La recurrente denuncia carencia de valoración del contrato referido, citando las cláusulas tercera, cuarta, quinta y octava, cuyas previsiones contractuales son del objeto del contrato, de la supervisión de la obra, del plazo de entrega y de la garantía de la buena ejecución de la obra, respectivamente; sin embargo no precisa el recurso, que interpretación errónea genero el Tribunal de alzada en la lectura de dichas cláusulas que ocasionaron agravio y que interpretación debió otorgarse en forma correcta; más cuando no existía controversia sobre el alcance de esas cláusulas.

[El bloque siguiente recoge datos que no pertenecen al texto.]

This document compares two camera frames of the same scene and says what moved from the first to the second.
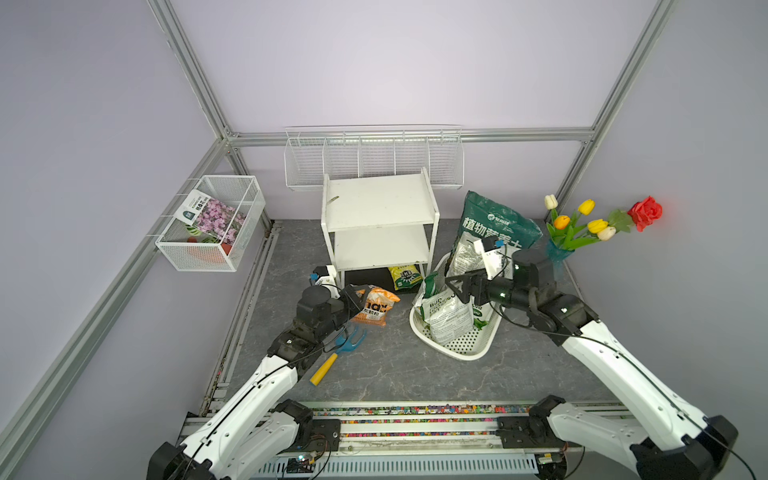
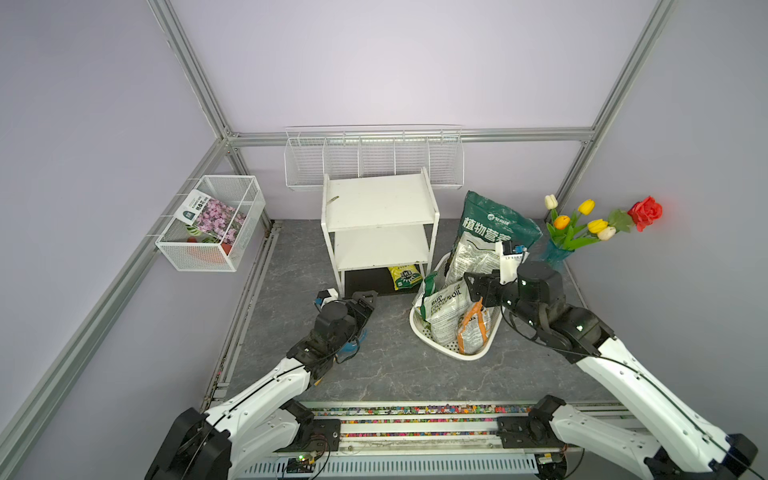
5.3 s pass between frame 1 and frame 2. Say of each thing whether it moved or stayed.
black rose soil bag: stayed
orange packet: moved
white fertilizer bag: stayed
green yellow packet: stayed
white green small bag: moved
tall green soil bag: stayed
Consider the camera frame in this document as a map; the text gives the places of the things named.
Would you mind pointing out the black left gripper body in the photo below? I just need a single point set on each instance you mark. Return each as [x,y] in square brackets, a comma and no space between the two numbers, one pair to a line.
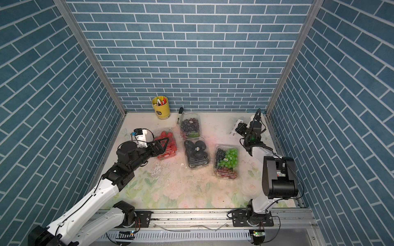
[152,152]

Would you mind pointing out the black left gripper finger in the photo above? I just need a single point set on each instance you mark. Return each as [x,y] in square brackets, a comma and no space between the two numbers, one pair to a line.
[163,148]
[162,140]

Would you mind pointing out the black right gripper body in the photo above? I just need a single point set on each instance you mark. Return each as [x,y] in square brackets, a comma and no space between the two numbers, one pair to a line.
[243,130]

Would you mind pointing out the white fruit sticker sheet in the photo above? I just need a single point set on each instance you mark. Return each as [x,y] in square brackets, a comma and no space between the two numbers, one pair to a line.
[233,132]

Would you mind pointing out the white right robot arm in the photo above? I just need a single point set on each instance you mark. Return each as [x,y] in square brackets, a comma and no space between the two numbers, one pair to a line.
[279,179]

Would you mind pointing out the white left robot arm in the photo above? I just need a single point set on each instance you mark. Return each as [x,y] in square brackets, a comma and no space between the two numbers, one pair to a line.
[73,228]

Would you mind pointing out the clear box of strawberries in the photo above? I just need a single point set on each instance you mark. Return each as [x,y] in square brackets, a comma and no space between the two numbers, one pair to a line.
[172,146]

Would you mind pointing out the clear box of avocados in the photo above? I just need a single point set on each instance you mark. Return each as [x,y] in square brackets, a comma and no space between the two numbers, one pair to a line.
[196,152]

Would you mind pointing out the clear box of dark grapes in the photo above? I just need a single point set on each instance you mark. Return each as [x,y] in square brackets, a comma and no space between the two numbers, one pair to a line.
[190,126]

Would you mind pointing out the black capped marker pen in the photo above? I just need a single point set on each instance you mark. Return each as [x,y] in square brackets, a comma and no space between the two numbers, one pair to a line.
[180,113]

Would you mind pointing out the yellow pen cup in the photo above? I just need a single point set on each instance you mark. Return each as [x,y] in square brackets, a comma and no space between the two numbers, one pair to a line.
[161,107]

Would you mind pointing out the clear box of mixed grapes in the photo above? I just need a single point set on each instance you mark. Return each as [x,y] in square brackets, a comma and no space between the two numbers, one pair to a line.
[226,162]

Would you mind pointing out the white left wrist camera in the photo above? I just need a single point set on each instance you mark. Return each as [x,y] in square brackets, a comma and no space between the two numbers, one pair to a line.
[140,135]

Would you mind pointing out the metal base rail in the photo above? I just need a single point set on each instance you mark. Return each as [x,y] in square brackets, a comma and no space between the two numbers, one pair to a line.
[187,219]

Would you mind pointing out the white perforated cable tray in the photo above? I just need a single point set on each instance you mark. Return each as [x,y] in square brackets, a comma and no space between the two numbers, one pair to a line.
[160,236]

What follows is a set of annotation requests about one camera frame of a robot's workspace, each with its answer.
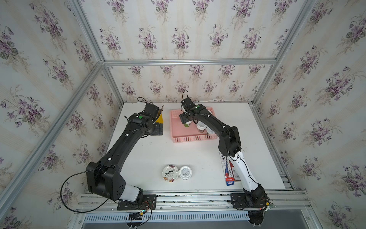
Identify white yogurt cup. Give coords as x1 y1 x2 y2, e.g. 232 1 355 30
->
196 121 207 133
179 166 193 180
184 121 192 127

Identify green rimmed yogurt cup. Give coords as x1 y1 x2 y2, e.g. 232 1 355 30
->
206 127 215 135

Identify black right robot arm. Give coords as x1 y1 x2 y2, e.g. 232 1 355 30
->
180 97 269 204

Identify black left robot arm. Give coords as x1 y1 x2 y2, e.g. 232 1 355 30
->
86 103 164 204

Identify pink plastic basket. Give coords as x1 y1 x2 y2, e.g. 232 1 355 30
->
170 109 217 143

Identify Chobani yogurt cup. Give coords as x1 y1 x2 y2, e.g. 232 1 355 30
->
162 165 179 183

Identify yellow metal pencil cup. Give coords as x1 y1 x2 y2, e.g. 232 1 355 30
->
155 114 164 124

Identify red pencil box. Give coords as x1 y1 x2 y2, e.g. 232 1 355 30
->
230 162 241 181

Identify small circuit board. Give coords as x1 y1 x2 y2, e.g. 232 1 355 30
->
128 212 144 221

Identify white ventilation grille strip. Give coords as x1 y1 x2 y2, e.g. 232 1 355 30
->
83 210 249 224

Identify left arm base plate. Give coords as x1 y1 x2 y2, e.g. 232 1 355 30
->
117 194 157 210

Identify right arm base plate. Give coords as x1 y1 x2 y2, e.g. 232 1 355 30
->
230 192 270 210

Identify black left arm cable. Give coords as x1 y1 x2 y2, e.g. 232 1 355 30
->
59 170 111 214

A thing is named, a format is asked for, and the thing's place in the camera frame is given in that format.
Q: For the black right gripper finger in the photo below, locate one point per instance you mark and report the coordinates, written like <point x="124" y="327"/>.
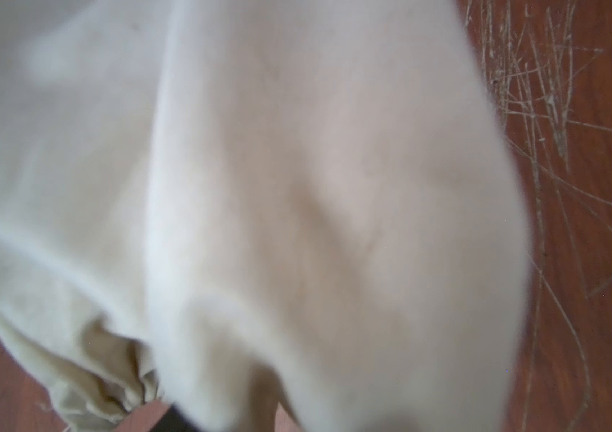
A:
<point x="173" y="421"/>

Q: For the cream cloth drawstring soil bag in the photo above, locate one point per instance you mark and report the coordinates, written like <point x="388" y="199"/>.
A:
<point x="231" y="205"/>

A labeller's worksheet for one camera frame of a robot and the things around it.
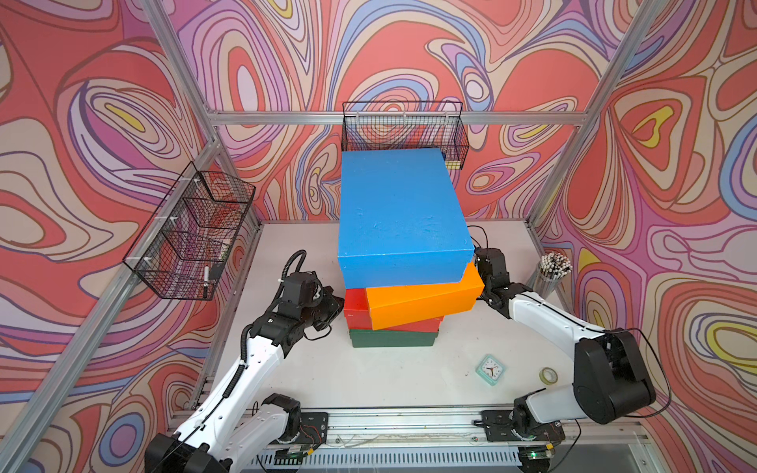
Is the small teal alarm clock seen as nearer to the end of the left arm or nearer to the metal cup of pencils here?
the metal cup of pencils

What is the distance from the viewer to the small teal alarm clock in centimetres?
82

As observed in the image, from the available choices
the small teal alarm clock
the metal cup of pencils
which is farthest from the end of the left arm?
the metal cup of pencils

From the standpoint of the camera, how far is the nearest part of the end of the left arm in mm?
541

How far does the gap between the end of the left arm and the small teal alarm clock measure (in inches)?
17.9
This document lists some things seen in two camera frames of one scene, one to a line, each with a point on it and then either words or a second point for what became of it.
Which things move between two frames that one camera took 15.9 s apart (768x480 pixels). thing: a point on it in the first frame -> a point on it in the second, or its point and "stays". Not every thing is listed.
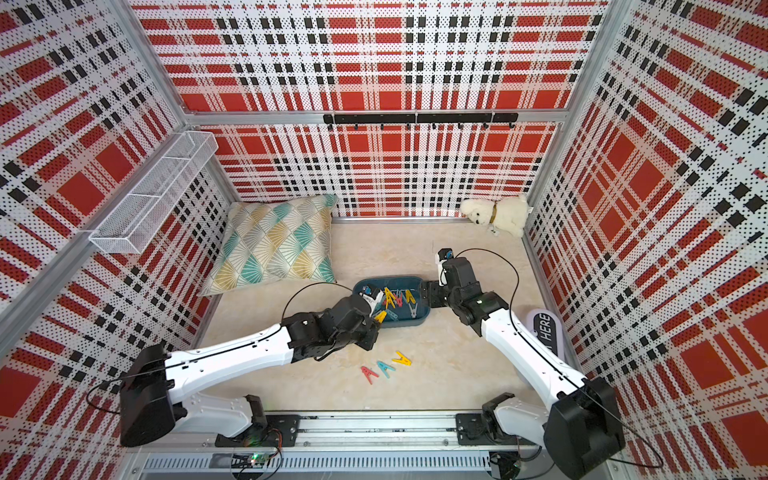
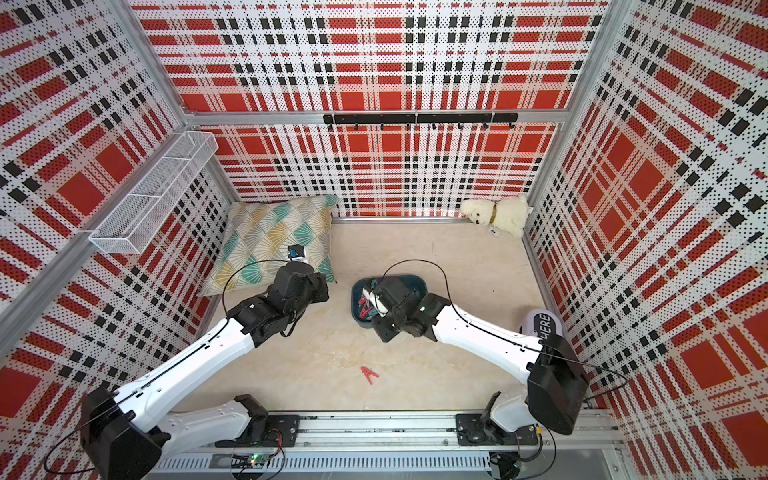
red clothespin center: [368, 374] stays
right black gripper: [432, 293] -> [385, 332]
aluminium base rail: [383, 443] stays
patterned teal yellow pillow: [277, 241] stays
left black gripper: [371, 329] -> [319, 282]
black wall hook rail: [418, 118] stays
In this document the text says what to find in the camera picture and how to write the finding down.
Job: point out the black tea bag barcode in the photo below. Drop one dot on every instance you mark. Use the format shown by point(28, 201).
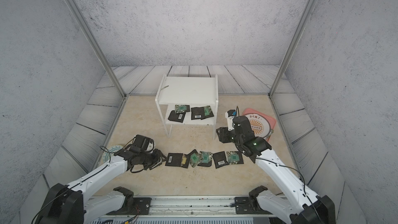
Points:
point(220, 159)

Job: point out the oolong tea bag yellow label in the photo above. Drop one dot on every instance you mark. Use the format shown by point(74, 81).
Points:
point(185, 161)

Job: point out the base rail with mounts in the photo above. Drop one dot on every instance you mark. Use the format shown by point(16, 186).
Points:
point(190, 210)

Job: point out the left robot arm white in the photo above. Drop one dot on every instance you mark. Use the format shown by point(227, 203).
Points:
point(75, 203)

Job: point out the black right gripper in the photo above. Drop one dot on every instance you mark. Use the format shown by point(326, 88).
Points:
point(223, 136)

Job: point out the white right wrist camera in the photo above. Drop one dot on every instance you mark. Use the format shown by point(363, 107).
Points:
point(230, 115)

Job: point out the black tea bag text back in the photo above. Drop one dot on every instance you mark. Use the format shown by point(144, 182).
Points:
point(197, 113)

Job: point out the jasmine tea bag floral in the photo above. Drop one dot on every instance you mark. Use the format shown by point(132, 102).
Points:
point(206, 159)

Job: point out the floral tea bag green label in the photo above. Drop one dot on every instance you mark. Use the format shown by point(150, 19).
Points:
point(234, 157)

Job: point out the green label tea bag pile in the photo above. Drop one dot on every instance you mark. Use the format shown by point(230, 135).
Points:
point(195, 158)

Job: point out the aluminium frame post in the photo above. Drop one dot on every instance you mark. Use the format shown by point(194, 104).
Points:
point(76, 12)
point(305, 16)

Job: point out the round printed plate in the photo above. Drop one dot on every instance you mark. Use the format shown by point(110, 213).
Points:
point(260, 125)

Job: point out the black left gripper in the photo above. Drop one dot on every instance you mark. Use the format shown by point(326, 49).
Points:
point(159, 159)

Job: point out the yellow patterned bowl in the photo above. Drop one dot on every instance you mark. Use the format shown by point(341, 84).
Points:
point(112, 151)

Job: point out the black tea bag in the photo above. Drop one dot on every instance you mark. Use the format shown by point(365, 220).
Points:
point(208, 113)
point(174, 159)
point(176, 117)

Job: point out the aluminium frame post right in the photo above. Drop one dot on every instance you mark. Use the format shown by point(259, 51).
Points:
point(305, 16)

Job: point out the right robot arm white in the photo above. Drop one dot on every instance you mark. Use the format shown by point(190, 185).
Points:
point(301, 205)

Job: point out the white two-tier shelf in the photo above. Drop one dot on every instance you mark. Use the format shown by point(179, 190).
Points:
point(191, 91)

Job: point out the aluminium frame post left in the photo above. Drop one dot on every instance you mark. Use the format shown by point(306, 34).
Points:
point(76, 12)

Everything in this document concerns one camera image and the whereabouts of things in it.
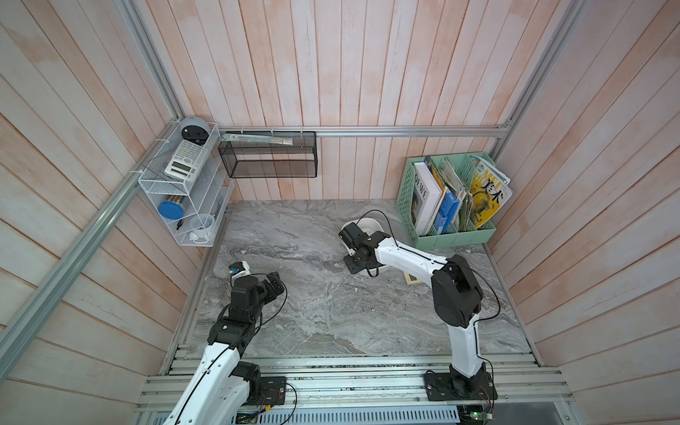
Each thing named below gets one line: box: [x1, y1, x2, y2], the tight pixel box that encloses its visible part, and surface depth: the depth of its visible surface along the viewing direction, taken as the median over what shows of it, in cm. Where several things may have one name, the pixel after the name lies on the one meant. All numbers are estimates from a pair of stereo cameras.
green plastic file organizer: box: [395, 151, 497, 249], surface depth 101 cm
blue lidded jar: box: [157, 200, 186, 220], surface depth 78 cm
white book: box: [410, 161, 443, 237], surface depth 97 cm
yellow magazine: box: [469, 154, 513, 229], surface depth 101 cm
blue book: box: [433, 192, 460, 235], surface depth 97 cm
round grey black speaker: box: [178, 116, 211, 146], surface depth 83 cm
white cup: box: [188, 213, 215, 243], surface depth 92 cm
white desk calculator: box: [163, 139, 209, 182], surface depth 79 cm
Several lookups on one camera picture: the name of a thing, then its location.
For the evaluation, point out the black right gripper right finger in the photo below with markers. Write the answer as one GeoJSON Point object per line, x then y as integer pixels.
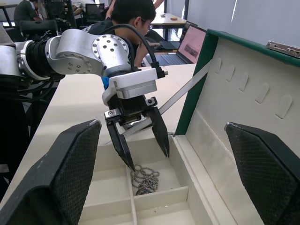
{"type": "Point", "coordinates": [269, 168]}

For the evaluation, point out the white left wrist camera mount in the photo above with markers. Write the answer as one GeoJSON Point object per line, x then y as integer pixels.
{"type": "Point", "coordinates": [133, 79]}

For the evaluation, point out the black mesh office chair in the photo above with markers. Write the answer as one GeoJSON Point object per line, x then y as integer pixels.
{"type": "Point", "coordinates": [93, 11]}

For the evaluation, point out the green cream-lined jewelry box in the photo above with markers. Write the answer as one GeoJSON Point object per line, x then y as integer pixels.
{"type": "Point", "coordinates": [211, 140]}

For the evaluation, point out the person with glasses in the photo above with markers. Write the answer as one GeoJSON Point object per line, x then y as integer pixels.
{"type": "Point", "coordinates": [126, 11]}

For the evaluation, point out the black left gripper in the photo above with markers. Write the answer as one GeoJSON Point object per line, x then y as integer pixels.
{"type": "Point", "coordinates": [127, 107]}

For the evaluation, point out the blue tape piece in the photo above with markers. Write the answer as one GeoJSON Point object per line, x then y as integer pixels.
{"type": "Point", "coordinates": [106, 82]}

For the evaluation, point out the laptop with pink screen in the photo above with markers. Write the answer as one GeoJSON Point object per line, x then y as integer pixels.
{"type": "Point", "coordinates": [191, 44]}

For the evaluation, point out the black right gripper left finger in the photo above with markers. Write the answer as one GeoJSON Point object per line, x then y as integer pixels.
{"type": "Point", "coordinates": [47, 178]}

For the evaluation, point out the small orange object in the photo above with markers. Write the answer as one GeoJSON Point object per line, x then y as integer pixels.
{"type": "Point", "coordinates": [173, 18]}

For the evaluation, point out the wooden background table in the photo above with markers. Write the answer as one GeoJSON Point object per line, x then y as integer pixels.
{"type": "Point", "coordinates": [167, 22]}

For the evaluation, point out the person in dark shirt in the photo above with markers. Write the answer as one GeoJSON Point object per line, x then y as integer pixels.
{"type": "Point", "coordinates": [24, 11]}

A pesar de lo anotado, la recurrente asevera que la empresa contratante estaba a cargo de la obra, quien verificó el avance de obra y la conclusión por lo cual nunca se observó o se llamó la atención por retraso o incumplimiento; sin embargo, la recurrente no desvirtúa que, conforme precisó el Tribunal de apelación, no ofreció, adjuntó o produjo prueba de su parte para demostrar que realizó la obra encomendada, pese a que se le pagó por la obra el precio acordado contractualmente, conforme se advierte de las literales de fs. 51 y 53. En esa circunstancia, el no haber ofrecido oportunamente prueba pertinente para probar su posición de defensa es de responsabilidad absoluta de la parte demandada, cuya omisión e inobservancia del art. 125 del Código Procesal Civil no puede constituir un posible estado de indefensión o vulneración de los principios de igualdad procesal, contradicción y verdad material estipulados en el art. 1 num. 13, 15 y 16 del Código citado, que fue indebidamente denunciado; a más de que considerar que los hechos narrados de la contestación -replicados en otros actos- no constituyen elementos que permitan convicción si estos no han sido probados por medios probatorios permitidos por norma, además que a la fecha de presentación de la contestación no existía suspensión de actividades por la declaración la pandemia, que es un argumento por demás descontextualizado ofrecido en casación.